Par un mémoire enregistré le 12 juin 2025, le préfet de police conclut à titre principal au rejet de la requête et à titre subsidiaire au non-lieu à statuer sur les conclusions à fin d'injonction et au rejet des conclusions relatives aux frais de l'instance.

Vu les autres pièces du dossier.

Vu :

- le code de l'entrée et du séjour des étrangers et du droit d'asile ;

- la loi n°91-647 du 10 juillet 1991 ;

- le code de justice administrative.

Mme Giraudon a été désignée par le président du tribunal pour statuer sur les demandes de référé.

Les parties ont été régulièrement convoquées à une audience publique.

Au cours de l'audience publique du 12 juin 2025, tenue en présence de Mme Grivalliers, greffière, Mme Giraudon a donné lecture de son rapport et entendu les observations de Me Goeau-Brissonnière, représentant M. B.

La clôture de l'instruction a été prononcée à l'issue de l'audience.

Considérant ce qui suit :

Sur les conclusions tendant au bénéfice de l'aide juridictionnelle provisoire :

1. Aux termes de l'article 20 de la loi du 10 juillet 1991 relative à l'aide juridique : " Dans les cas d'urgence (), l'admission provisoire à l'aide juridictionnelle peut être prononcée soit par le président du bureau ou de la section compétente du bureau d'aide juridictionnelle, soit par la juridiction compétente ou son président ". Eu égard à l'urgence qui s'attache à ce qu'il soit statué sur la requête en référé de M. B, il y a lieu d'admettre l'intéressé au bénéfice de l'aide juridictionnelle provisoire, sur le fondement de l'article 20 de la loi du 10 juillet 1991.

Sur les conclusions présentées au titre de l'article L. 521-2 du code de justice administrative :

2. Postérieurement à l'introduction de l'instance, le préfet de police a délivré à M. B une attestation de prolongation d'instruction valable du 11 juin au 10 septembre 2025. Par suite, les conclusions à fin d'injonction de la requête sont devenues sans objet.
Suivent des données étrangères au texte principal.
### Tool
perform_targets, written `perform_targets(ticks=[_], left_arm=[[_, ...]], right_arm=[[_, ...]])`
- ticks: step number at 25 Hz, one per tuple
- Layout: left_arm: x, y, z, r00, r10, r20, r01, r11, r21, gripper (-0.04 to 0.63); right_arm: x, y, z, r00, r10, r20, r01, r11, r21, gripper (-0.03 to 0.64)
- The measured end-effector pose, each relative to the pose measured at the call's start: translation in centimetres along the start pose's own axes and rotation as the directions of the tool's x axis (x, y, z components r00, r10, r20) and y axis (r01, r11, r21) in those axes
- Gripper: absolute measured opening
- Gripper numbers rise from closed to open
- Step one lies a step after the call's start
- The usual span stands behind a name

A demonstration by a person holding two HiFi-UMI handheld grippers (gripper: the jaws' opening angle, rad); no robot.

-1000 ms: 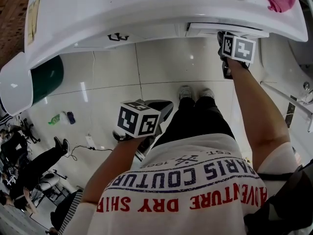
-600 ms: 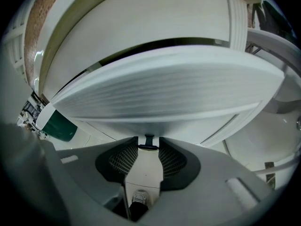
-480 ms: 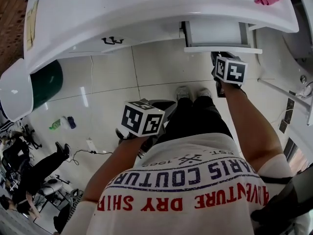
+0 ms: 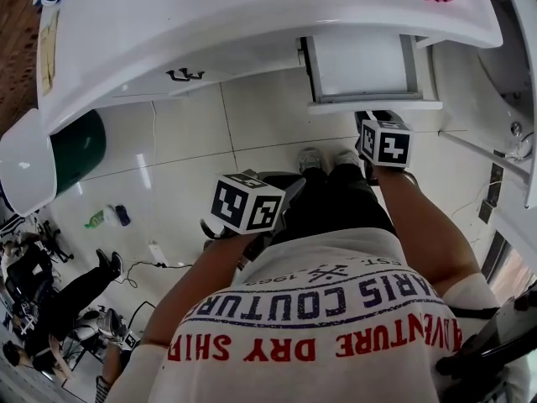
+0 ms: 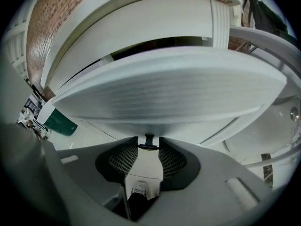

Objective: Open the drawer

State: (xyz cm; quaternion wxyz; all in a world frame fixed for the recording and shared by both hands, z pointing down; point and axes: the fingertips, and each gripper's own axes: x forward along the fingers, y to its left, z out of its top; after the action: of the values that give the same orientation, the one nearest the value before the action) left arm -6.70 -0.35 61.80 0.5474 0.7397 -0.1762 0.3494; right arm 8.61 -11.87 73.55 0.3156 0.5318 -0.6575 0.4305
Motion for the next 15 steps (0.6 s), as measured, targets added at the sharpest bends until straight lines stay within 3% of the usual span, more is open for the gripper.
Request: perform_targets(ticks=[15], left_arm=[[-0.18,0.11,-0.56,1.0,0.004,0.003,-0.004,1.0,-0.006,-0.005]], right_arm=[[-0.7,-0.06,-1.27,1.0,-0.015,0.01,0.015,1.0,0.003,0.142]])
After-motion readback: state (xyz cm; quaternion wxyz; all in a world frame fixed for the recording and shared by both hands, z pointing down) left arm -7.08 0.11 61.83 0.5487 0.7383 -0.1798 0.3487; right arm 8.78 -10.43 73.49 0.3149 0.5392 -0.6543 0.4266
Sur les conclusions relatives aux frais de l'instance :

3. Dans les circonstances de l'espèce, il y a lieu de mettre à la charge de l'État une somme de 1 000 euros qui sera versée à Me Goeau-Brissonnière en application de l'article 37 de la loi du 10 juillet 1991, sous réserve qu'il renonce à percevoir la part contributive de l'État à l'aide juridictionnelle et sous réserve que M. B soit définitivement admis au bénéfice de l'aide juridictionnelle. Dans l'hypothèse où M. B ne serait pas admis à titre définitif au bénéfice de l'aide juridictionnelle, cette somme lui sera versée en application des dispositions de l'article L. 761-1 du code de justice administrative

O R D O N N E

Article 1er : M. B est admis au bénéfice de l'aide juridictionnelle provisoire

Article 2 : Il n'y a pas lieu de statuer sur les conclusions à fin d'injonction de la requête de M. B.

Article 3 : Sous réserve de l'admission définitive de M. B à l'aide juridictionnelle et sous réserve que Me Goeau-Brissonnière renonce à percevoir la somme correspondant à la part contributive de l'Etat, ce dernier versera à Me Goeau-Brissonnière, avocat de M. B, une somme de 1 000 (mille) euros en application des dispositions de l'article 37 de la loi du 10 juillet 1991. Dans l'hypothèse où M. B ne serait pas admis à titre définitif au bénéfice de l'aide juridictionnelle, l'Etat lui versera la somme de 1 000 (mille) euros en application des dispositions de l'article L. 761-1 du code de justice administrative.

Article 4 : La présente ordonnance sera notifiée à M. A B, au ministre d'État, ministre de l'intérieur et à Me Goeau-Brissonnière.

Copie en sera adressée au préfet de police et au bureau d'aide juridictionnelle.

Fait à Paris, le 12 juin 2025.

La juge des référés,

Signé

M.-C. GIRAUDON

La République mande et ordonne au ministre d'État, ministre de l'intérieur en ce qui le concerne ou à tous commissaires de justice à ce requis en ce qui concerne les voies de droit commun contre les parties privées, de pourvoir à l'exécution de la présente décision.